Briefly, the synthesis of final compounds followed a general synthetic procedure previously reported in the literature for the synthesis of SB269652¹². For the synthesis of MIPS1217, the commercially available 2-(cis-4-((tert-butoxycarbonyl)amino)cyclohexyl)acetic acid was esterified using Steglich conditions, then converted to the aldehyde following treatment with DIBAL-H. Reductive alkylation of the aldehyde and 7-cyano-1,2,3,4-tetrahydroisoquinoline in the presence of sodium triacetoxyborohydride afforded tert-butyl (cis-4-(2-(7-cyano-3,4-dihydroisoquinolin-2(1H)-yl)ethyl)cyclohexyl)carbamate, which was subsequently deprotected using trifluoroacetic acid (TFA) to give the free amine, following alkaline work-up. Finally, coupling of the free amine with indole-2-carboxylic acid in the presence of Castro’s reagent ((benzotriazol-1-yloxy)tris(dimethylamino)phosphonium hexafluorophosphate) afforded MIPS1217.
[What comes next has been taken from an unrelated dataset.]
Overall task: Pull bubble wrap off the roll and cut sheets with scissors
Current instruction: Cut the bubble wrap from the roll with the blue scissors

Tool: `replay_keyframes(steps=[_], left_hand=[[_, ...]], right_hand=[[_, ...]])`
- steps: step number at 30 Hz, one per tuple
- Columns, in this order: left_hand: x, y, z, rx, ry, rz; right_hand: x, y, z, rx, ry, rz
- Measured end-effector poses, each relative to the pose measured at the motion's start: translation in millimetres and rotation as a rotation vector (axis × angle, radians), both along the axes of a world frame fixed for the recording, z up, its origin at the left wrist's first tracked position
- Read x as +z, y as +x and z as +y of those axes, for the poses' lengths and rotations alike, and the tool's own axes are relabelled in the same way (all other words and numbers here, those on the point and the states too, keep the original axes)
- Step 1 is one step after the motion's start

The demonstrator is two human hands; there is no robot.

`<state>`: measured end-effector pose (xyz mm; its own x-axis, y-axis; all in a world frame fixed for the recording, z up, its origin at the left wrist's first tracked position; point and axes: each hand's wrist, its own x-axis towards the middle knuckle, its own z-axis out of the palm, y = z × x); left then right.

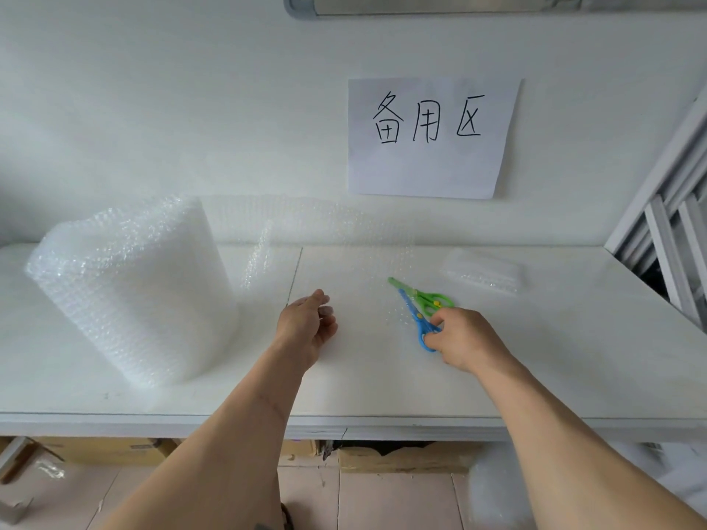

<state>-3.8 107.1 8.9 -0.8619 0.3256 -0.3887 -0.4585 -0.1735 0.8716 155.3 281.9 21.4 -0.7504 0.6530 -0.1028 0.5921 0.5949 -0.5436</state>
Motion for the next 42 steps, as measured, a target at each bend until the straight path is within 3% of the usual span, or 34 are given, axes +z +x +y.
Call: replay_keyframes(steps=[12,21,30,42], left_hand=[[3,-2,6,0.016,0.163,-0.132],[7,0,19,-0.008,0.279,-0.153],[0,5,25,-0.028,0.243,-0.117],[1,6,29,-0.031,0.203,-0.061]], right_hand=[[2,1,-6,-0.096,-0.242,0.204],[-10,14,-11,-0.269,-0.656,0.469],[0,22,-34,0.041,-0.844,0.309],[10,2,-59,0.134,-0.888,0.198]])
The synthesis of MIPS1500 followed the same general synthetic procedure as for the synthesis of SB269652. However, in the final coupling step, indole-2-carboxylic acid was replaced with 1-methyl-1H–indole-2-carboxylic acid, and HCTU (O-(6-chlorobenzotriazol-1-yl)-N,N,N′,N′-tetramethyluronium hexafluorophosphate) used as the coupling reagent, to give MIPS1500.